Copper-Intensive Megatrends Underpin Demand
An offshore wind turbine can swallow up to 40 tonnes of copper, while an electric vehicle needs as much as 80 kilograms—roughly four times that of a combustion-engine car. Data-centre cabling, replaced every three to five years, is emerging as a fresh scrap source. Those forces help explain why analysts still see a refined-copper deficit north of 250,000 tonnes this year, despite a cooling Chinese construction sector.
Tariff Risk Viewed as Manageable
Aurubis currently books only about 1 percent of its sales in the United States, limiting direct pain from any copper-import levy. Even so, Hoffmann contends the Richmond project dovetails neatly with Washington’s broader industrial-policy goals, potentially opening doors to Inflation Reduction Act incentives.

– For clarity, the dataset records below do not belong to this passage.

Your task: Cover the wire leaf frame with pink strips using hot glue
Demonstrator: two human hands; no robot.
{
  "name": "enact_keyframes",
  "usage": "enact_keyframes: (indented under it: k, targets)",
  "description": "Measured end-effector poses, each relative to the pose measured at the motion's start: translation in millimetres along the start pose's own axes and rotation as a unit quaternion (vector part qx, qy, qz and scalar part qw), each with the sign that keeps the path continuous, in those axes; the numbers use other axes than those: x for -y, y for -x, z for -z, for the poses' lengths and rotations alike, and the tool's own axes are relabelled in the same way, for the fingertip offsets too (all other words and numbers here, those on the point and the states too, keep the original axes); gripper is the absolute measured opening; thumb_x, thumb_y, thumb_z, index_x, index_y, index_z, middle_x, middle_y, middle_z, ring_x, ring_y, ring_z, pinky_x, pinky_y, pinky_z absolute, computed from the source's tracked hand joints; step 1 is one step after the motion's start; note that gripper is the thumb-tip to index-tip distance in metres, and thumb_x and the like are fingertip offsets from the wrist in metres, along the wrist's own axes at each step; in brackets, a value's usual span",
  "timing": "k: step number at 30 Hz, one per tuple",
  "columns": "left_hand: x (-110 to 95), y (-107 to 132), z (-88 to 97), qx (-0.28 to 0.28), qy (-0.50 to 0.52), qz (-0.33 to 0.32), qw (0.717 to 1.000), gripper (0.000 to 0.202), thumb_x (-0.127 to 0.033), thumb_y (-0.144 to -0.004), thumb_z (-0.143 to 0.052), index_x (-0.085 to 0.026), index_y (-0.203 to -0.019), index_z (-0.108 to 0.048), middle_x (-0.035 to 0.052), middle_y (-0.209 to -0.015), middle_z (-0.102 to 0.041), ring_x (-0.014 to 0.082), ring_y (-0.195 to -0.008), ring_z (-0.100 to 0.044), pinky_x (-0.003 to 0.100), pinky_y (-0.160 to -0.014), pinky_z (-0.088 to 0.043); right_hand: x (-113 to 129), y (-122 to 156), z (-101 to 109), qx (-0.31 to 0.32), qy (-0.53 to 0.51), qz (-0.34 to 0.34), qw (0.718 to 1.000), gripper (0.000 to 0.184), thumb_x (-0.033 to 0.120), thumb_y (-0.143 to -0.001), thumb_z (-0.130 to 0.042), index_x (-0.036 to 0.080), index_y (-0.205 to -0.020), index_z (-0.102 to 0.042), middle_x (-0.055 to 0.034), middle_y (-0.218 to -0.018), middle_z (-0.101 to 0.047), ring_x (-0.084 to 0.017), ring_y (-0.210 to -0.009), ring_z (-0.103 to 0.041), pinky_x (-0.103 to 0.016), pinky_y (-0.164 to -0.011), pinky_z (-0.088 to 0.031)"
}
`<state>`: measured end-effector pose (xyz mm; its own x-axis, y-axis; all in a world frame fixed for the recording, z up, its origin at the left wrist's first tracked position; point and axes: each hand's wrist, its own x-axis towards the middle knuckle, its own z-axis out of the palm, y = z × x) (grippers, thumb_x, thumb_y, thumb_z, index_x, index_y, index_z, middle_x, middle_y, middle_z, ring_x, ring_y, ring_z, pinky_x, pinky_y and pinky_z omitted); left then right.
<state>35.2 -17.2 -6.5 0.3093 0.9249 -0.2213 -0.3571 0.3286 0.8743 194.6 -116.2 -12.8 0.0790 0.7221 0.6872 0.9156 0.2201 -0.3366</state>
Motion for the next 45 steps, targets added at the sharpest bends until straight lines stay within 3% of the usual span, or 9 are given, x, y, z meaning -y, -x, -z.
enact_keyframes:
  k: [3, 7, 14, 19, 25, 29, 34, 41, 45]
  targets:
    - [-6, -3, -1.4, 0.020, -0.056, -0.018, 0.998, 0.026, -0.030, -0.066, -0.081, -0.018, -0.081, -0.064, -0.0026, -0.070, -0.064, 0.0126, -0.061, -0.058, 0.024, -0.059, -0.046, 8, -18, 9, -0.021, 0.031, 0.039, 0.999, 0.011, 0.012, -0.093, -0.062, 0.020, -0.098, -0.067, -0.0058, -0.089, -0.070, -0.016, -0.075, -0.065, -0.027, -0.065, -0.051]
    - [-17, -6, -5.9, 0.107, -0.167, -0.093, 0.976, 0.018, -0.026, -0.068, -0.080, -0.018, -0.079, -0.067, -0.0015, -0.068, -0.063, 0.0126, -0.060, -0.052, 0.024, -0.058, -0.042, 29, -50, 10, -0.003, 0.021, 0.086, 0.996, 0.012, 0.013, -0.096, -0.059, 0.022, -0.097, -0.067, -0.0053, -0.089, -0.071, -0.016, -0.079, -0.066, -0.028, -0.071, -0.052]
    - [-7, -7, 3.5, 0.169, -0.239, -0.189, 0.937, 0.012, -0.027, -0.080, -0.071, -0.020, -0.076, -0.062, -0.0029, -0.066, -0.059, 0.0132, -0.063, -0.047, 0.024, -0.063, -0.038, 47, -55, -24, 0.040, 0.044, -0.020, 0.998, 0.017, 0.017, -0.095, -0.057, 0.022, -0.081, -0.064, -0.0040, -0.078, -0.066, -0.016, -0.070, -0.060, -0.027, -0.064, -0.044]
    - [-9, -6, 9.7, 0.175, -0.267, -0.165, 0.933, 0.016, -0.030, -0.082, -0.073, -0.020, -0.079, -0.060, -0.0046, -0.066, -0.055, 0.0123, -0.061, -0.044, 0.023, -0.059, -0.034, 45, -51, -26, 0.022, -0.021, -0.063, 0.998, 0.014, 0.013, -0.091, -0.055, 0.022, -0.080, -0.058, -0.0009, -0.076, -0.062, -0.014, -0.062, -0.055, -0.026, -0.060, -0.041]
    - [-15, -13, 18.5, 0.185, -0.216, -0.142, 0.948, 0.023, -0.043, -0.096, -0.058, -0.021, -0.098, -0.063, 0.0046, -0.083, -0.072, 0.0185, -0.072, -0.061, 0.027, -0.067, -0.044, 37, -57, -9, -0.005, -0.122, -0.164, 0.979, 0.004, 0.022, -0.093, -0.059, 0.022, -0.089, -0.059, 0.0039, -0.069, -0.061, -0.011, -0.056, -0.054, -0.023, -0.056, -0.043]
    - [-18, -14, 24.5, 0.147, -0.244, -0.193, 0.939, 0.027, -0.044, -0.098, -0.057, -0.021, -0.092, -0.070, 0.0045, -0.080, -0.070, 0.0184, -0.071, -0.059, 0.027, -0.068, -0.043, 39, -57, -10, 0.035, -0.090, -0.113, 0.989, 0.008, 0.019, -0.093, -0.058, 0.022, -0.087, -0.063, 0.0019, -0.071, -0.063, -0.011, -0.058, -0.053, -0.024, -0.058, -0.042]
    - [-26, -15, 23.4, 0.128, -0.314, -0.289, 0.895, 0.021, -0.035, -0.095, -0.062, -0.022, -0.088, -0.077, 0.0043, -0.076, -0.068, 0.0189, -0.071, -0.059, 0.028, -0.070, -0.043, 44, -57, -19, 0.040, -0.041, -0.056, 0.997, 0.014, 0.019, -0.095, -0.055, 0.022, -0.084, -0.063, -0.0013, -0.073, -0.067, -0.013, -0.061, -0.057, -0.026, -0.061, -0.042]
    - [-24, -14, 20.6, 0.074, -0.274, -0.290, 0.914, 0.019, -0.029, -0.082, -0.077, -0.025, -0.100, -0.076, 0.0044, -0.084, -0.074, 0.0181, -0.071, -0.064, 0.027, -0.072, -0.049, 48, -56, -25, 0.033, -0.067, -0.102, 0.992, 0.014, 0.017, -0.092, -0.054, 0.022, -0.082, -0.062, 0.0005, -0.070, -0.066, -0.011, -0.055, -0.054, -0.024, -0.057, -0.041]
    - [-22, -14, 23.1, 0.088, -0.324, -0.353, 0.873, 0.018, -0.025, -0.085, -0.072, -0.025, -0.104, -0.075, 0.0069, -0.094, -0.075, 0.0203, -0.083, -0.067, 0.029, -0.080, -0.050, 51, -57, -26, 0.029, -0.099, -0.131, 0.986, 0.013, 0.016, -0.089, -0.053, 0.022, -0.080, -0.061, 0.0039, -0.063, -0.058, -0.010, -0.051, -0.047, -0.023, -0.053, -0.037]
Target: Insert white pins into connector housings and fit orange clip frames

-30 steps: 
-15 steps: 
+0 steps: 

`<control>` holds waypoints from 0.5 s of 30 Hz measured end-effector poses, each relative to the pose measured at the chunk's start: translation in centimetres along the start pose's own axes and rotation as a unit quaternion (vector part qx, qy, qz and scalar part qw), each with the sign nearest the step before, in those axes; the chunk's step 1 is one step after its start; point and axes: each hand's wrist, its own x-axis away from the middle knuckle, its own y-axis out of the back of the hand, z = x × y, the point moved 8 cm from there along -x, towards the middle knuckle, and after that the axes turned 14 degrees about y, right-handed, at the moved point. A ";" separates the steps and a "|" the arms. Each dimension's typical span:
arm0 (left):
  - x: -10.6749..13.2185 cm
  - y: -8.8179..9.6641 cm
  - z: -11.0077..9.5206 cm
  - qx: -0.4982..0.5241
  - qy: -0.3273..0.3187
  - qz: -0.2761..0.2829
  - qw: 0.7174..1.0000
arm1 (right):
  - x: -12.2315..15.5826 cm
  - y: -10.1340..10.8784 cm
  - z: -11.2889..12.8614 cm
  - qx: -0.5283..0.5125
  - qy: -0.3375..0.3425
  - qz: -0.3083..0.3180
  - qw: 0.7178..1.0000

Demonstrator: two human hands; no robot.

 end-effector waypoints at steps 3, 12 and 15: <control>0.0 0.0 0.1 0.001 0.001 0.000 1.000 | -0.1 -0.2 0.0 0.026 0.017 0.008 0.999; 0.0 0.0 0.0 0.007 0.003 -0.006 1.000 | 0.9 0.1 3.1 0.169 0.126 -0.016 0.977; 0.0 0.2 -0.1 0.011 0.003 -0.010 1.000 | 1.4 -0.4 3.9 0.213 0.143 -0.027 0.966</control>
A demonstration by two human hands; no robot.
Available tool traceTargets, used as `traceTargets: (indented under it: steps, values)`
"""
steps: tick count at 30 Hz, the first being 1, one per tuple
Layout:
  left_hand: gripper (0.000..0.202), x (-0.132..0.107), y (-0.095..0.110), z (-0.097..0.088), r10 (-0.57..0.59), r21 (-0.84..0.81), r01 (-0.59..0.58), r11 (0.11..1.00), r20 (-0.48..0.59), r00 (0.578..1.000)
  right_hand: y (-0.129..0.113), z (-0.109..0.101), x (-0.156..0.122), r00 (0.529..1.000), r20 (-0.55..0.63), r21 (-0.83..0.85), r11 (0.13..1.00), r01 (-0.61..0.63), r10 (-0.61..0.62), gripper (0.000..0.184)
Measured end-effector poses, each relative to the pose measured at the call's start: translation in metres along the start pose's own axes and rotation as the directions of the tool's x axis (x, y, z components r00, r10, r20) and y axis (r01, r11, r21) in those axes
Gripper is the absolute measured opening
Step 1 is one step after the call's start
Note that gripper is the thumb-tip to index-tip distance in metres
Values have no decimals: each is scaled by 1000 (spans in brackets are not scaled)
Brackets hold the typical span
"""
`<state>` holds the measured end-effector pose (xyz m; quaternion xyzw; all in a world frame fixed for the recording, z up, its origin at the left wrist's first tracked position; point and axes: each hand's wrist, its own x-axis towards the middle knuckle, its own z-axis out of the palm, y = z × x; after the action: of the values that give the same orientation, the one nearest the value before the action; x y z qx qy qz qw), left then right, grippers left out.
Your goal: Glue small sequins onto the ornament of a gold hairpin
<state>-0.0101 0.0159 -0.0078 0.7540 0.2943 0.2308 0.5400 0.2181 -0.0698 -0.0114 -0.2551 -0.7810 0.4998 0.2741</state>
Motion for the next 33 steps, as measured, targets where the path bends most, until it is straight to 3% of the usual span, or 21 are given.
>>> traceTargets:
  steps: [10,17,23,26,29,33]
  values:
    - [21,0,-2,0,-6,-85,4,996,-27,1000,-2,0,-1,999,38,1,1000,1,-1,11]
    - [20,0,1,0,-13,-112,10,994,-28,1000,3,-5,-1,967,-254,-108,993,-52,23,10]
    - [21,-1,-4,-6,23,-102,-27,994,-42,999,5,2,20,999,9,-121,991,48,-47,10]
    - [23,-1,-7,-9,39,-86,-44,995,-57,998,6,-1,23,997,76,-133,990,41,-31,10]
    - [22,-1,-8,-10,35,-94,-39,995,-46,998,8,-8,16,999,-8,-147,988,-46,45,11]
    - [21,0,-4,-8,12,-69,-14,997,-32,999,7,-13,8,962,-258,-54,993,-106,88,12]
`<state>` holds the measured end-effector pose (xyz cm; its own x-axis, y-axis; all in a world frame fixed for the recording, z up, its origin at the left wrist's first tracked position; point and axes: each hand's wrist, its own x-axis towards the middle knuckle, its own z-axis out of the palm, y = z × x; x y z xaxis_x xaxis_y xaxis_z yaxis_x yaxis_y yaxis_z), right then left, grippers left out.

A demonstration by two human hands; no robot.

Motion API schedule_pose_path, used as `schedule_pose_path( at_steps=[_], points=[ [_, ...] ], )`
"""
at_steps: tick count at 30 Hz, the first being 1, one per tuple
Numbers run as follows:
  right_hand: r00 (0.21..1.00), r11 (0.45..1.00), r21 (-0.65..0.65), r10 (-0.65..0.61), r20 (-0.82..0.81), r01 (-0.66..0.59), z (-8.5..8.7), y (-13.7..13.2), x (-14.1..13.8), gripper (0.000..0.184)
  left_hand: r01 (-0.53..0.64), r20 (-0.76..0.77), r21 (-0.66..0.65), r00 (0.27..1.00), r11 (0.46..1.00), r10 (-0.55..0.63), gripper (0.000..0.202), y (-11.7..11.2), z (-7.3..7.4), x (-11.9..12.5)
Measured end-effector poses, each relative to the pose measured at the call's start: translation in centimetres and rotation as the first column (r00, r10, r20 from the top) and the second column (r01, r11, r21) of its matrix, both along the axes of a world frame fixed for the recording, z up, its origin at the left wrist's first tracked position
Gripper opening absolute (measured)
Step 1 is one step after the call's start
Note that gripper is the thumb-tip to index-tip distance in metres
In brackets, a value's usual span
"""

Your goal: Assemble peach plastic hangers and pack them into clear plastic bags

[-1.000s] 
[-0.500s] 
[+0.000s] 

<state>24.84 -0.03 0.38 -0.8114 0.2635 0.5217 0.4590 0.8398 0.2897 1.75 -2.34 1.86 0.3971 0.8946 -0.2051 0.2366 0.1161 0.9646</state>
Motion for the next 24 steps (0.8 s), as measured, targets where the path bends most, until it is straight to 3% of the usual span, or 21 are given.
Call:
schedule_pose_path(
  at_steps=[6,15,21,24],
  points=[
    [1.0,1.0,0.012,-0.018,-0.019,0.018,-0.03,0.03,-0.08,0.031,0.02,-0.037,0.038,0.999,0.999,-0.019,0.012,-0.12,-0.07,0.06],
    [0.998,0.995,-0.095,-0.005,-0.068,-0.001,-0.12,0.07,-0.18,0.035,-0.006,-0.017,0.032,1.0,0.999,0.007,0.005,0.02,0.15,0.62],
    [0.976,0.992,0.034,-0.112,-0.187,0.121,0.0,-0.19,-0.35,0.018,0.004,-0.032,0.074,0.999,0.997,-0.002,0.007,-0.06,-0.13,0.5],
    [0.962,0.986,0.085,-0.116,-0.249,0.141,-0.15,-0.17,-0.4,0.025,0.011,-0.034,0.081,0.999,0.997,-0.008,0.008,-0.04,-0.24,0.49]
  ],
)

Company Background and Market Context
Founded in 1866 as Norddeutsche Affinerie, Aurubis runs a smelter network that spans Germany, Bulgaria, Belgium and Finland, processing roughly 2.4 million tonnes of concentrates and recycling feedstock each year. It turns out copper cathodes, continuous-cast rod, precious metals and specialty alloys, chalking up €9.2 billion ($10.2 billion) in revenue and €231 million ($256 million) in operating profit in the first half of fiscal 2024/25. The Bulgarian Pirdop refinery is being enlarged by 50 percent to 340,000 tonnes of cathode capacity, while the Hamburg upgrade lifts precious-metal throughput. Beyond copper, Aurubis also refines gold, silver, tin, lead and selenium and ranks among Europe’s leading recyclers of electronic scrap.
Copper Market Snapshot
London Metal Exchange three-month copper traded at $12,250 a tonne on 12 July 2025, up 30 percent year-on-year as ore grades in Latin America deteriorate and scrap flows tighten amid the U.S.–China trade dispute. Supply additions from Peru and Indonesia are expected to ease the squeeze in 2026; any slippage, analysts warn, could shove prices toward $14,000, further burnishing the appeal of recycling assets like Aurubis Richmond.